Starting at the first line of the data below, write out each line exactly until you reach the line containing "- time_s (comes", and include that line too.

·····

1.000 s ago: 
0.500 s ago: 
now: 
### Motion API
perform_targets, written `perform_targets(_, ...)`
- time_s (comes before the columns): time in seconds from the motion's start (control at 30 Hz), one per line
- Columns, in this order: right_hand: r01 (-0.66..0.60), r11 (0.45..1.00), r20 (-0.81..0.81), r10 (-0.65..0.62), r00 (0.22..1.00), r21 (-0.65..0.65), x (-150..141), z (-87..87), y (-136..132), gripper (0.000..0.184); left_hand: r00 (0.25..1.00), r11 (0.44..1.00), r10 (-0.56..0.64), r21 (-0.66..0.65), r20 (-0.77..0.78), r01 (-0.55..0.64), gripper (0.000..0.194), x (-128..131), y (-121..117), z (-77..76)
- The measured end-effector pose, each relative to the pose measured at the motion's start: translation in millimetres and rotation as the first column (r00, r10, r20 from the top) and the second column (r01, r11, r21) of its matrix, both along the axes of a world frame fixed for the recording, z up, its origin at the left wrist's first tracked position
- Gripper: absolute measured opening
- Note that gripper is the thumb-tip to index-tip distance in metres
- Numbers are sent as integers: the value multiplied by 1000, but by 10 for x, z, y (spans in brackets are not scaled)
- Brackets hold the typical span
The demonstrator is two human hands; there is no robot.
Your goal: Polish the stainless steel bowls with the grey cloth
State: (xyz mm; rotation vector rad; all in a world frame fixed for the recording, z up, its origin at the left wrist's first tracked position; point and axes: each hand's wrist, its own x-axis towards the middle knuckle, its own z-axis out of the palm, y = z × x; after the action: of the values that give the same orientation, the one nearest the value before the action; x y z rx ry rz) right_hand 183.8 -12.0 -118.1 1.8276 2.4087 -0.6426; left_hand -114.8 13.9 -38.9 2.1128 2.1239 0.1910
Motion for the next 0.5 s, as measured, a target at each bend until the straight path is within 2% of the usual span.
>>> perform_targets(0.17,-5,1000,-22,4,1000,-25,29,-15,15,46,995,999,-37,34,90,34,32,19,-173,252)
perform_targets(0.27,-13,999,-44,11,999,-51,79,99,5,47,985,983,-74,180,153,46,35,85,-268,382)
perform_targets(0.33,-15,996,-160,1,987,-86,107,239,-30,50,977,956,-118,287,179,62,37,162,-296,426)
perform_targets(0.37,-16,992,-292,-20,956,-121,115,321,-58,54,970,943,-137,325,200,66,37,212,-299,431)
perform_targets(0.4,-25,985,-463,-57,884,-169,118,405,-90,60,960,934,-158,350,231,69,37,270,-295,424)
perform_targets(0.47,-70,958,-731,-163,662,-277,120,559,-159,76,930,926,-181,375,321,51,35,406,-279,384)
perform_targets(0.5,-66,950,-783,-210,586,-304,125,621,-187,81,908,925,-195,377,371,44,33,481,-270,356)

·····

**Solution to this task**
1.000 s ago: 
0.500 s ago: 
now: 
### Motion API
perform_targets, written `perform_targets(_, ...)`
- time_s (comes before the columns): time in seconds from the motion's start (control at 30 Hz), one per line

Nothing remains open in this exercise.